張大春
有一個名叫“石”的木匠來到齊國曲轅,看見一棵被人供奉起來的櫟樹。這樹大到樹蔭可以供千頭牛遮陽,樹干有百圍之粗,干身如山高,拔地十仞有余才分枝杈。往來祭祀者絡繹不絕,這木匠一眼不瞧就走過去了。他的徒弟問:“我從沒見過這么好的木材,您怎么一眼都不看呢?”木匠道:“別提了,那是一棵沒有用的散木——拿來做船,船會沉;做棺材,棺材會腐爛;做器具,不久就會毀壞;做門窗,會流出油脂;做梁柱,會生出蛀蟲。根本就是‘不材之木。正因為無所用、無可用,這樹才能夠這么長壽。”
故事到這里,似乎教訓已經足了:人如果看起來沒有什么用世之心、用世之能,渾渾噩噩地坐享天年,大概也就是任人唾罵無用罷了。但是這棵老櫟樹可不這么想,當天晚上就托夢給木匠,說:“你拿什么樣的木材跟我比呢?那些楂、梨、橘、柚之類長果實的樹,一旦等到果子熟了,大枝被折、小枝被扭,連這都是因為‘有點兒用處而自苦一生,不能享盡天賦之壽。一切有用的東西不都是如此嗎?我追求‘無用已經很久了,好幾次還是差一點兒被人砍了,如今活下來就是大用!你這散人,還配談什么散木呢?”木匠醒來,把這話跟徒弟說了,也提到他夢中的了悟:要求無用,但是又不能因其無用而輕易讓人劈了當柴燒,那就得發展出一種雖然不堪實用,卻能保全生命的價值。對櫟樹而言,他的策略就是生長得非常巨大,大到令人敬畏、令人崇拜的地步,所以借由崇拜的儀式(祀社香火禮拜的活動)活了下來。

這是莊子說的故事。我讀這個故事讀了三十年,對于“非關實用的生產活動之為用”“怎樣才算是個無用的人”,自以為了解得很全面。直到昨天,我和兒子張容之間的一段對話,讓我對“無用之用”有了新的體悟。
吃飯的時候總愛發呆的張容在發了一陣子呆之后,忽然對我說:“‘現在不是一個合理的詞。”
“為什么?”
“因為你在說‘現在我怎樣怎樣的時候,那個‘現在已經不是‘現在了。”
我愣了一下,覺得他實在沒有必要去思考我在大學以后想了幾十年也想不透的問題。我只好說:“‘現在,你還是吃飯吧。

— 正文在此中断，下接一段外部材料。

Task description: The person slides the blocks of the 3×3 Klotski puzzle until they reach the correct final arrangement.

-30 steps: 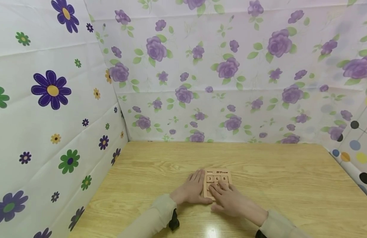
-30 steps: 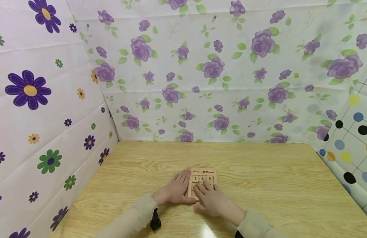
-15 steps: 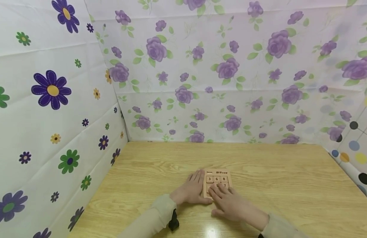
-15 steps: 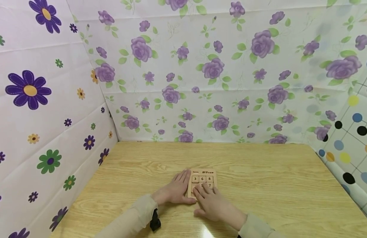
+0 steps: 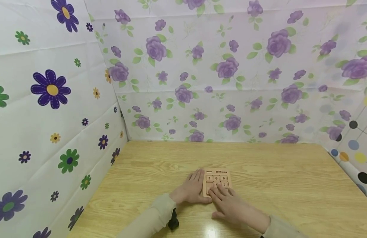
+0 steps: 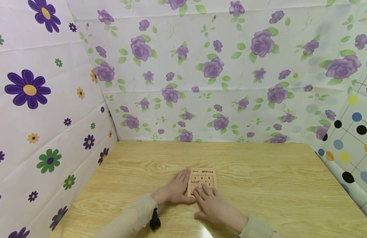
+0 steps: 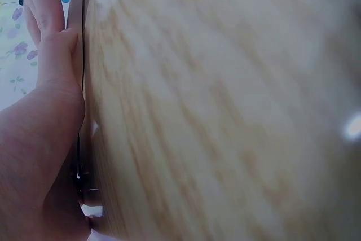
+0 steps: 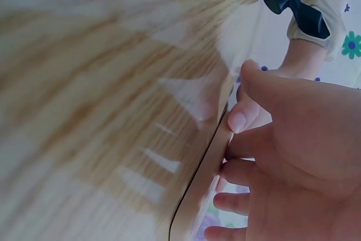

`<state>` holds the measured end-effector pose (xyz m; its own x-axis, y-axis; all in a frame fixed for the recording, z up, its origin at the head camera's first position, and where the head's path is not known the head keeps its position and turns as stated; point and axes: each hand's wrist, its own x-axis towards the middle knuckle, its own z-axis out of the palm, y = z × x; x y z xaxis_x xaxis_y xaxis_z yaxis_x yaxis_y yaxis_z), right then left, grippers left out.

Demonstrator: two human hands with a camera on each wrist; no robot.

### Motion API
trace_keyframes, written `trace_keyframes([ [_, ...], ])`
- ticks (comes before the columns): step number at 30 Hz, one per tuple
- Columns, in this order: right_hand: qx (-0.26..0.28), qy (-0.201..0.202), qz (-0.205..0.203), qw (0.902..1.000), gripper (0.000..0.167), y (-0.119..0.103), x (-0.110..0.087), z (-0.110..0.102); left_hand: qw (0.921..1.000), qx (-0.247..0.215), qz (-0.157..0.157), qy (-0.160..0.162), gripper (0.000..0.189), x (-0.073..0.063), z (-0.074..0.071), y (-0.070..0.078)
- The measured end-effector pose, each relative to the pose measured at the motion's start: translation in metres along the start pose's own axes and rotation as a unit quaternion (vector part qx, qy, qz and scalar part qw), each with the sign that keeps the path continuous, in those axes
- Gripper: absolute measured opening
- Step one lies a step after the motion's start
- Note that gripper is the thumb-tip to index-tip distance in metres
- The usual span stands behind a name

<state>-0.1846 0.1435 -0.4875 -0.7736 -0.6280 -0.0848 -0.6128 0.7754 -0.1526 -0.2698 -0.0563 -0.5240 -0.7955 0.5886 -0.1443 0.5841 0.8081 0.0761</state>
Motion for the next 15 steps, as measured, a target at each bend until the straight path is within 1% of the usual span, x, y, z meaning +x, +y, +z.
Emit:
trace_keyframes([
  [6, -0.011, -0.001, -0.002, 0.9999, 0.082, -0.0028, -0.0011, -0.0007, 1.0000, 0.002, 0.003, 0.002, 0.121, -0.0012, -0.0007, 0.0000],
  [15, -0.010, -0.004, -0.008, 0.9999, 0.083, -0.0062, -0.0057, -0.0028, 1.0000, 0.001, 0.002, -0.001, 0.119, -0.0017, -0.0006, -0.0005],
])
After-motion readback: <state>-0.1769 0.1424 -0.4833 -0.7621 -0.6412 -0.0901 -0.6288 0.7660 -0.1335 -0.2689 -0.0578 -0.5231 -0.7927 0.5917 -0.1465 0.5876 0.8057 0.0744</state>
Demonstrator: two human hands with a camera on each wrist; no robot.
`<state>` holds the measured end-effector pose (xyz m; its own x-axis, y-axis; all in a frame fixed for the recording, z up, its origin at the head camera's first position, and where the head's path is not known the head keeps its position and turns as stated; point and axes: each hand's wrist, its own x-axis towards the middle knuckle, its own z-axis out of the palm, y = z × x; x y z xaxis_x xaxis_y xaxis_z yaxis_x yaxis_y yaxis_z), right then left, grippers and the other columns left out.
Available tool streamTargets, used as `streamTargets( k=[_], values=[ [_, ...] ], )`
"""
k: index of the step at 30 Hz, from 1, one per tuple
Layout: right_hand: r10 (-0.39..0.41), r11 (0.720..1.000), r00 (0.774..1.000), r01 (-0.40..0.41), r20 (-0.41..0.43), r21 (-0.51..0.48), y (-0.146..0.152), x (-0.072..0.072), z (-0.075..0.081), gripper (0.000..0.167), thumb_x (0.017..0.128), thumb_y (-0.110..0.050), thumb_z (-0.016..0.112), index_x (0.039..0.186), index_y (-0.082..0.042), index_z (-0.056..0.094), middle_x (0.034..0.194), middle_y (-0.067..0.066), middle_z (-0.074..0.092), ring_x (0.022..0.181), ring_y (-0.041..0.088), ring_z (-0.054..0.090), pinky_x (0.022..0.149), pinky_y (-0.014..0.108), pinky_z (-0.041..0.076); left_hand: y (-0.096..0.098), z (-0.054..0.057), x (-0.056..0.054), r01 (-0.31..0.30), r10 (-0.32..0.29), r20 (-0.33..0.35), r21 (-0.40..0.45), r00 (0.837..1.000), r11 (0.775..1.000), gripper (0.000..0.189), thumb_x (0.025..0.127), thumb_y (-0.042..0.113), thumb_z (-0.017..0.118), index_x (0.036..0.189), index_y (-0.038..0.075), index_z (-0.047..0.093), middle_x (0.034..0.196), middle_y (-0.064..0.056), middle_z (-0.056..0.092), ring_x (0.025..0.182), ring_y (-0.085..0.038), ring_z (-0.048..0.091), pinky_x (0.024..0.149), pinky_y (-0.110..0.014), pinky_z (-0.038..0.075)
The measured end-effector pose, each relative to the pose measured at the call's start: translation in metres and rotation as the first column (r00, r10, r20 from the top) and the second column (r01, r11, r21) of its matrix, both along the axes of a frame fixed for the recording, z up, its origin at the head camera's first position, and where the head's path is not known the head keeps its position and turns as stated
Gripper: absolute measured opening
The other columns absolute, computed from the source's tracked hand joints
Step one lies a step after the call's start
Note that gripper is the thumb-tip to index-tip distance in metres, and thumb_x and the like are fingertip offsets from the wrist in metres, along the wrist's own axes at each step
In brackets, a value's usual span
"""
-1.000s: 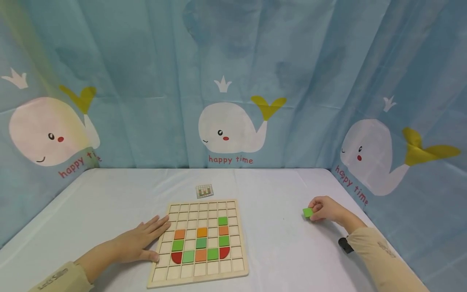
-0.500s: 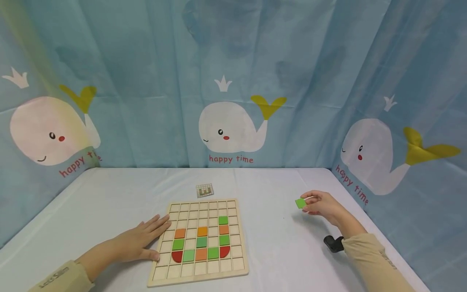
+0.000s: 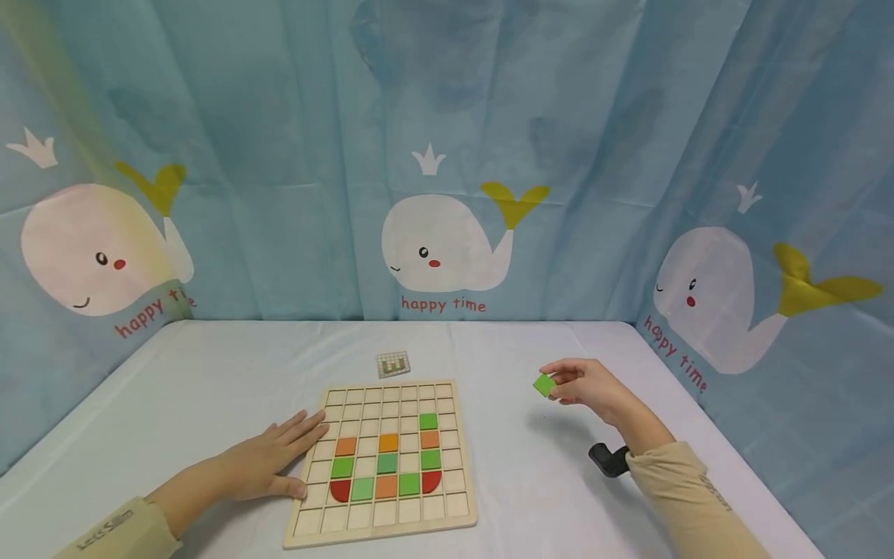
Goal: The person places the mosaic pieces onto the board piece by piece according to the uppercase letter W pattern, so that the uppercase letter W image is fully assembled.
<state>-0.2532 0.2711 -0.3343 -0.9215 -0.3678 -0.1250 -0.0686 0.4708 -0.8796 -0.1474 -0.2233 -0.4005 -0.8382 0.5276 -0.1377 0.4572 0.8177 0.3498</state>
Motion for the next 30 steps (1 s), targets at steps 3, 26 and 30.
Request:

”
臨睡前,他趴在我的床上看書,倒是我忍不住主動問起來:“你剛才說‘現在不是一個合理的詞?那不合理該怎么辦呢?”
張容的眼睛沒離開書本,繼續說:“我覺得那些發明文字和語言的人應該更小心一點兒,不應該發明一些不合理的詞。”
“為什么你要把文字和語言分開來?”
“因為感覺不一樣。”
“怎么個不一樣法?”
“文字不合理會寫不下去,語言不合理就只好隨便說說,也沒辦法了。”
這一下我明白了,為什么每一次作文里寫到“現在”這個詞的時候,張容總是躊躇良久,不愿意下筆。尤其當書寫這件事顯得有些難度而耗費時間的時候,真正令孩子關心的那個“現在”——那個應該可以好好玩耍的珍貴片刻——便已經流逝了。
“寫作文很無聊嗎?”我小心翼翼地直奔答案。
“沒錯!很無聊,而且一點用都沒有!”他說著,指指書,意思是希望我不要再拿這些沒有用的問題打攪他看故事書了。
我深深地知道,我們父子倆共通的一點就是,我們都對看起來沒有用的問題著迷,那里有一個如櫟樹一般高深迷人的抽象世界令人敬畏,只是張容還沒有能力命名和承認而已。